- [PROBLEM DETAILS]: The whole listing needs to be written out exactly, except for any images.

(MATERIAL PROVIDED begins)

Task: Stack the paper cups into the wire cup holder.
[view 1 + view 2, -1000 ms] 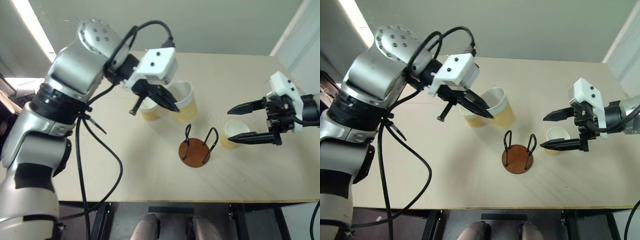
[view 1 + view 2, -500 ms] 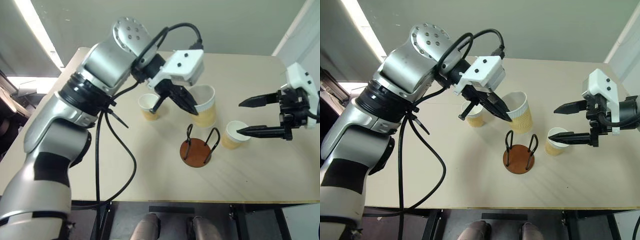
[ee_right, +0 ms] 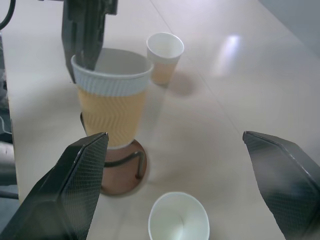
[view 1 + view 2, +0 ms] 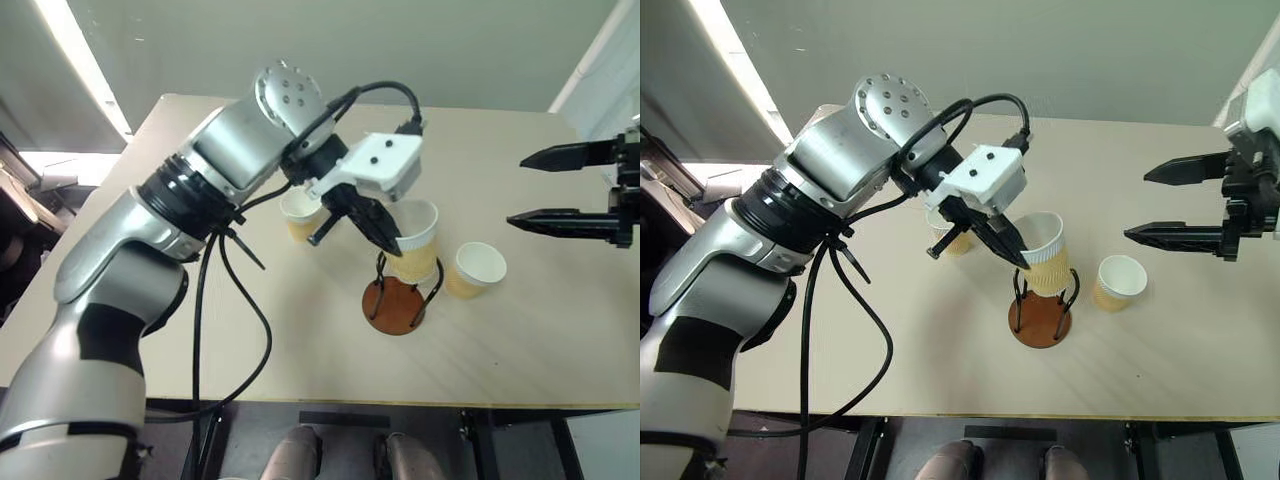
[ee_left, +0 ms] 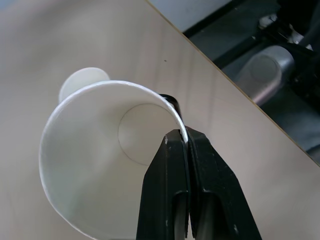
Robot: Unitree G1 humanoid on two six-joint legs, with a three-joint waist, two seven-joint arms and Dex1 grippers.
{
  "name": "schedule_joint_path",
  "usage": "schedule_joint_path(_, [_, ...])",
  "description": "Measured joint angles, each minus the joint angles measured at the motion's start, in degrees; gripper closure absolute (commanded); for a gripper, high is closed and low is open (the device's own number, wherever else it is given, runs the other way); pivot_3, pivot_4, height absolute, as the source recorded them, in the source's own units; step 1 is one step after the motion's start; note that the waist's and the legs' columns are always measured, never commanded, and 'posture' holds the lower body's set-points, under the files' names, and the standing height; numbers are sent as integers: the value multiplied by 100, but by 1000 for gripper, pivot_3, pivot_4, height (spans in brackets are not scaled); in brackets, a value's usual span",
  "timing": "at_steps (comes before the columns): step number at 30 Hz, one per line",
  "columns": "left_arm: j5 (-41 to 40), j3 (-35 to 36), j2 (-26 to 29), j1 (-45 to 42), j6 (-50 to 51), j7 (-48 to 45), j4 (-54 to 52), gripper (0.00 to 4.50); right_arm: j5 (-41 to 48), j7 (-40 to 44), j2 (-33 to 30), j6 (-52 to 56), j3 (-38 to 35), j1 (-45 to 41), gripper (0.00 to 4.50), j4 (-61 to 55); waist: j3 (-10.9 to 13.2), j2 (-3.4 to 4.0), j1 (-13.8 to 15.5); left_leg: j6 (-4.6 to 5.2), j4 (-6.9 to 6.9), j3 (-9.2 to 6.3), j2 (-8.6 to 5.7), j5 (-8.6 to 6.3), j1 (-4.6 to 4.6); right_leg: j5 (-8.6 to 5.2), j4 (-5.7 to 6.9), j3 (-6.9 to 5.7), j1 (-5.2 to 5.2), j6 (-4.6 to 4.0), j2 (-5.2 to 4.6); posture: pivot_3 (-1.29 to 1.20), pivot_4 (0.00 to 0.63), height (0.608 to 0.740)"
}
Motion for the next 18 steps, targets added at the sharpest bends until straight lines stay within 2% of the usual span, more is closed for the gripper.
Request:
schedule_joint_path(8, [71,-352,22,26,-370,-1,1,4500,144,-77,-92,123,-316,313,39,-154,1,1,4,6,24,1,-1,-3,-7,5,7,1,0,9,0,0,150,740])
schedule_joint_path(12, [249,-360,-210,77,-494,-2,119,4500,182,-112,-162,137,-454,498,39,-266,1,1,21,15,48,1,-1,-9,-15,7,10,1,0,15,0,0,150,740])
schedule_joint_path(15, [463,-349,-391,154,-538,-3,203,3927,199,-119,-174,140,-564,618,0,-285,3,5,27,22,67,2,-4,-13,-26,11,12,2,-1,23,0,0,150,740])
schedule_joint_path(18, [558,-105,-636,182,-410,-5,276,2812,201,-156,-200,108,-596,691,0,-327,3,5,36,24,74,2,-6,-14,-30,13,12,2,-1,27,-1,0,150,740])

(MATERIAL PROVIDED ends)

- [OUTPUT BELOW]:
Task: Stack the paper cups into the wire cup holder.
[view 1 + view 2, -1000 ms] 
[view 1 + view 2, -500 ms] 
[ee_right, +0 ms] 
[view 1 + view 2, +0 ms] 
[ee_left, +0 ms] 
Robot: Unitree G1 humanoid on two six-joint legs, with a three-joint waist, two seven-joint arms and Dex1 grippers.
{
  "name": "schedule_joint_path",
  "usage": "schedule_joint_path(_, [_, ...])",
  "description": "Measured joint angles, each minus the joint angles measured at the motion's start, in degrees; gripper closure absolute (commanded); for a gripper, high is closed and low is open (the device's own number, wherever else it is given, runs the other way); pivot_3, pivot_4, height absolute, as the source recorded them, in the source's own units; step 1 is one step after the motion's start; note that the waist's and the legs' columns are always measured, never commanded, and 'posture' holds the lower body's set-points, under the files' names, and the standing height; numbers are sent as integers: the value multiplied by 100, but by 1000 for gripper, pivot_3, pivot_4, height (spans in brackets are not scaled); in brackets, a value's usual span",
  "timing": "at_steps (comes before the columns): step number at 30 Hz, one per line",
  "columns": "left_arm: j5 (-41 to 40), j3 (-35 to 36), j2 (-26 to 29), j1 (-45 to 42), j6 (-50 to 51), j7 (-48 to 45), j4 (-54 to 52), gripper (0.00 to 4.50); right_arm: j5 (-41 to 48), j7 (-40 to 44), j2 (-33 to 30), j6 (-52 to 56), j3 (-38 to 35), j1 (-45 to 41), gripper (0.00 to 4.50), j4 (-61 to 55); waist: j3 (-10.9 to 13.2), j2 (-3.4 to 4.0), j1 (-13.8 to 15.5); left_leg: j6 (-4.6 to 5.2), j4 (-6.9 to 6.9), j3 (-9.2 to 6.3), j2 (-8.6 to 5.7), j5 (-8.6 to 6.3), j1 (-4.6 to 4.6); right_leg: j5 (-8.6 to 5.2), j4 (-5.7 to 6.9), j3 (-6.9 to 5.7), j1 (-5.2 to 5.2), j6 (-4.6 to 4.0), j2 (-5.2 to 4.6); posture: pivot_3 (-1.29 to 1.20), pivot_4 (0.00 to 0.63), height (0.608 to 0.740)"
}
Motion for the next 18 steps, targets added at the sharpest bends until straight lines stay within 2% of the usual span, more is closed for the gripper.
Request:
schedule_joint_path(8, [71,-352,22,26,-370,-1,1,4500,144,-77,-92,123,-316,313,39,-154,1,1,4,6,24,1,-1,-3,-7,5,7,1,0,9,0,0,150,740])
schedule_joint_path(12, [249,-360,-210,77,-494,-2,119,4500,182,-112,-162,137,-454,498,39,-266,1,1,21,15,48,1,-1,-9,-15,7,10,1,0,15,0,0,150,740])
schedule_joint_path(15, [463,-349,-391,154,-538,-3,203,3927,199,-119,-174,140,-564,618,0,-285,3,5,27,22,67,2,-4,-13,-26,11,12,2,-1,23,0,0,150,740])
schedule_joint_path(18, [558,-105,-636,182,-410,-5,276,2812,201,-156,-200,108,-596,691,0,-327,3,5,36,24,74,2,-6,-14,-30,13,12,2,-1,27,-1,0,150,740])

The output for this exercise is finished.